ドレークの艦隊は3日間カディスを占拠して破壊掠奪をおこなう。スペイン船を焼き払ったり拿捕しただけでなく、新大陸へ向けて積み出されるはずの3,000樽近いシェリーを掠奪した。その後、ポルトガル沿岸をも襲撃しながらイングランドに凱旋。ロンドンのエリザベス女王に掠奪物資を献上する。
なかでもシェリーは、宮廷でたちまちにして大人気となった。
もともとイギリス上流階級はワイン好きだった。11世紀にフランスのノルマンディー公ウィリアム(ギョームⅡ世)がイングランド王国を征服してノルマン朝となり、つづく12世紀半ばから14世紀のプランタジネット朝時代はフランス西部のロアールからスペイン国境までが領地であり、ボルドーワインがたくさんブリテン島へ運ばれている。
英仏の百年戦争(1337-1453)でフランスの領地のほとんどを失ってからは、ポルトガルやスペインのワインを輸入するようになる。
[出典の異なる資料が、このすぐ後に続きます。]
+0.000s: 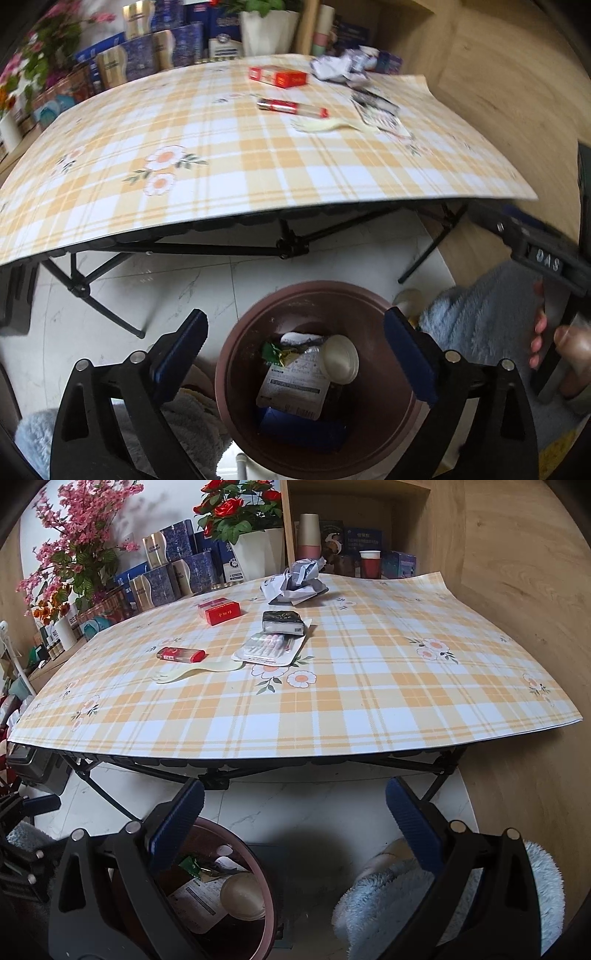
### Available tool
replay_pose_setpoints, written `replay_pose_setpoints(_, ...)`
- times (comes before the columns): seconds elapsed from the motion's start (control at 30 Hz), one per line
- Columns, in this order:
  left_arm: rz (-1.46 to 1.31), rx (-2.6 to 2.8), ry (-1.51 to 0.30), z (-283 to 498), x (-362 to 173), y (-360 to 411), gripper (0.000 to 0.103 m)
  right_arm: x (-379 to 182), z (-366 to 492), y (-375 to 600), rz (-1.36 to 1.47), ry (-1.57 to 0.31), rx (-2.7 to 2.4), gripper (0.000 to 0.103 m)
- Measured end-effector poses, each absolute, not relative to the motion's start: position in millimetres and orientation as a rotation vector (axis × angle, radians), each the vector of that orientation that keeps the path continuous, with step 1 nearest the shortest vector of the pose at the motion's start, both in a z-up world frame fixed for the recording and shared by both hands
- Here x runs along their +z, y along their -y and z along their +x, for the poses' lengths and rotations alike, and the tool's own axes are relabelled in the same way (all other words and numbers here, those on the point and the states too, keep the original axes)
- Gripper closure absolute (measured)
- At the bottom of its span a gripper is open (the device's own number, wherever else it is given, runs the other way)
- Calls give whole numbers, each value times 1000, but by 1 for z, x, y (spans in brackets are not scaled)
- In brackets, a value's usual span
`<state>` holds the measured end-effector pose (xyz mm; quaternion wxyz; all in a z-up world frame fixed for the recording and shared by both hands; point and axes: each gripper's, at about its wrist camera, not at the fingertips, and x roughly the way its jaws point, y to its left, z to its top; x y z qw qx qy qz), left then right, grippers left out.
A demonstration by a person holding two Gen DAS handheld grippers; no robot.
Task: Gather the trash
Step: 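Grasp the black Face tissue pack with the right gripper while the left gripper reaches for the red lighter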
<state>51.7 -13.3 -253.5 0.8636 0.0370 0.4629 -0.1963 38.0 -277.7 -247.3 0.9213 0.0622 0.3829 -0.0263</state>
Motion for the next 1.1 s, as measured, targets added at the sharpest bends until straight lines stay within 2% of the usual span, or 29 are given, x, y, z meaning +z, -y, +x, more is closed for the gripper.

そしてドレーク艦隊のカディス襲撃により、イギリス人のシェリー好きがはじまったといえる。21世紀のいまでもシェリーの最輸入国はイギリスである。
大昔の歴史の名残りをイングランド西南部の港湾都市、ブリストルに見ることができる。いまもボルドー埠頭という船着き場があり、かつておそらくボルドーからのワインがたくさん荷揚げされていたのであろう。
このブリストル、長年にわたりシェリーの町であった。そしてスコッチウイスキーの熟成樽に貢献してきた。スコッチが貯蔵熟成に使用するシェリー樽の多くは、実はスペインではなく、ブリストルにあったシェリー会社のものだったからだ。樽の供給は1970年代までつづいた。
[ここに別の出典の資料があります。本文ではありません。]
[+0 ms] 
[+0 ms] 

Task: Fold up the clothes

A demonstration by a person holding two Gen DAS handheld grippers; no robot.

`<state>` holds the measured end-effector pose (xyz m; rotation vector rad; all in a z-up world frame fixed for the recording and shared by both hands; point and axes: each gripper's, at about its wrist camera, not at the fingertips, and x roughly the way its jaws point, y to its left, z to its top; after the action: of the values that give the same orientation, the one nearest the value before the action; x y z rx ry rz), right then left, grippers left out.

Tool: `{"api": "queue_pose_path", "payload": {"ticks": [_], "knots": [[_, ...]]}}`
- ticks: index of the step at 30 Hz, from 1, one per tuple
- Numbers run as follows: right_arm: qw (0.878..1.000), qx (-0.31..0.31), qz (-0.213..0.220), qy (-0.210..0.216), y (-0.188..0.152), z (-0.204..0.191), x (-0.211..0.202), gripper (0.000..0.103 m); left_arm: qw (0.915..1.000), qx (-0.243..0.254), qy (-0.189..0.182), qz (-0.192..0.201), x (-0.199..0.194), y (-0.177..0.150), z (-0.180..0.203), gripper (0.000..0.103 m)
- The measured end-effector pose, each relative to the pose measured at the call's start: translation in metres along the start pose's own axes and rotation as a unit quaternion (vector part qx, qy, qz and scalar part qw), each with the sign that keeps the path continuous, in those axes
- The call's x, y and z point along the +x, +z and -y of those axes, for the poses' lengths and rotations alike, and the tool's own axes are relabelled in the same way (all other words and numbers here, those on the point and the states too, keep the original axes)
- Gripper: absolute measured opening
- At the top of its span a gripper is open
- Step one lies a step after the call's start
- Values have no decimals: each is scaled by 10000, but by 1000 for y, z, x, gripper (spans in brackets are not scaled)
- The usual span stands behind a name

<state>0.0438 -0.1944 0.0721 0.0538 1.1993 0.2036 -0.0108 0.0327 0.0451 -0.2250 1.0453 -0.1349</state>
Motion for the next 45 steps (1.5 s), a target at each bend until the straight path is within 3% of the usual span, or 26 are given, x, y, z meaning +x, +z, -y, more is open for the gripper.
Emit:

シェリーは土壌、ぶどう品種、アルコール度数、味わいや醸造法によって辛口のフィノ(またはマンサニージャ)からアモンティヤード、オロロソ、極甘口のペドロ・ヒメネスなどに区分される。スコッチウイスキー出よく使われるのはオロロソシェリーを熟成させた樽である。
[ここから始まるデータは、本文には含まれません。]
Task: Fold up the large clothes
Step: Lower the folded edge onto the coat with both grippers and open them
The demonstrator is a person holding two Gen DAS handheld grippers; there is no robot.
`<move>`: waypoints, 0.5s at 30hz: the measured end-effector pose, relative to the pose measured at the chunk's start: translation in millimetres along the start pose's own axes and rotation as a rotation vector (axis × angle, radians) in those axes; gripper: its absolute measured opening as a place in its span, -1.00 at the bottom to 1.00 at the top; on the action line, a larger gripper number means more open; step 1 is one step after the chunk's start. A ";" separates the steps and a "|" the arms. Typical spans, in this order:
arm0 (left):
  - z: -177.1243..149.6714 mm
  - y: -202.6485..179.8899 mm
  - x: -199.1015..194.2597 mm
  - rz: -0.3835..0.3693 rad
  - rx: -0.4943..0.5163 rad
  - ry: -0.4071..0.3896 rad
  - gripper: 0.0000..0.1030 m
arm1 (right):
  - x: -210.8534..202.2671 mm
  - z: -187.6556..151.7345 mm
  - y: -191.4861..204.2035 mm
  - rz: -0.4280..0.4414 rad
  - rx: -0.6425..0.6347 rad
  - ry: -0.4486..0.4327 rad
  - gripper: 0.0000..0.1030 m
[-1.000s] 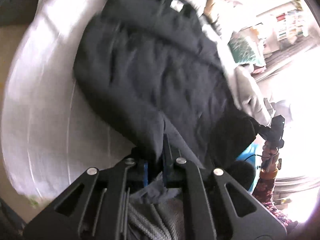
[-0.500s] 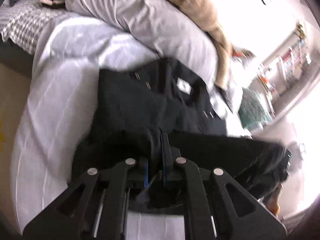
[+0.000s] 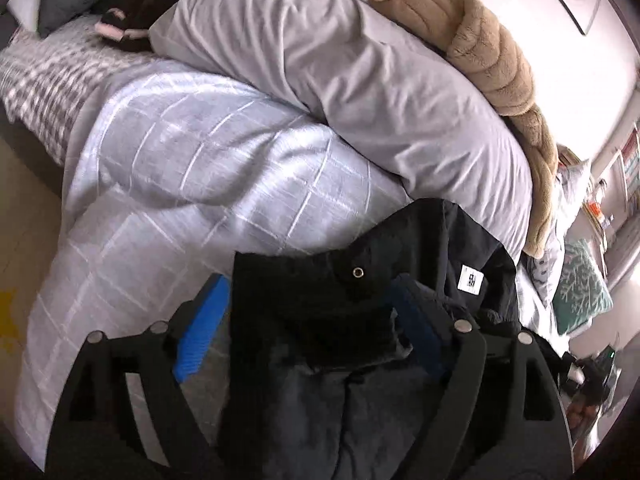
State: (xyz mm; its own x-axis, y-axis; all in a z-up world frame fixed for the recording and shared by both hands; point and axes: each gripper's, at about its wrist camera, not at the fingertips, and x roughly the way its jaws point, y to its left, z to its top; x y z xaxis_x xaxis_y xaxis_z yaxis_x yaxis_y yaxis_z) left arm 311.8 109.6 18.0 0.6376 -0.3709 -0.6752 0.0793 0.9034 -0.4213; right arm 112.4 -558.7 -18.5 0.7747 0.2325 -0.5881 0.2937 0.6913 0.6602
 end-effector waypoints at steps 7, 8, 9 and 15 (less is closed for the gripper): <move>-0.1 -12.2 -8.9 -0.012 0.301 0.077 0.68 | -48.1 19.2 3.0 0.057 -0.142 -0.109 0.20; -1.8 -16.6 -7.4 -0.014 0.363 0.088 0.70 | -46.2 18.1 5.0 0.038 -0.180 -0.094 0.21; -2.9 -19.8 -4.8 -0.016 0.395 0.101 0.75 | -41.6 16.2 6.8 0.011 -0.214 -0.078 0.21; -9.3 -47.7 57.0 0.060 0.399 0.169 0.72 | 34.8 -2.8 15.5 -0.209 -0.334 0.038 -0.22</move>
State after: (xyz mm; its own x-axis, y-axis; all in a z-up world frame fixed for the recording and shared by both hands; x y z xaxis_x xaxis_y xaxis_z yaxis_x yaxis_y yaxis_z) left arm 337.2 43.4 -6.1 0.5182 -0.3148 -0.7952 0.3566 0.9246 -0.1336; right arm 142.4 -538.0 -30.0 0.6946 0.0840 -0.7145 0.2396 0.9094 0.3399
長らくブリストルのシェリー会社はスペインからシェリーを樽で輸入し、港湾近くやその近郊で貯蔵やブレンド、瓶詰めをおこなっていたが、1989年、スペインのカディス県ヘレスに移転している。これはEUによる原産地名称保護の動きだけでなく、もともとスペイン政府がシェリーはヘレスで製品化するべきだと主張していたことも大きい。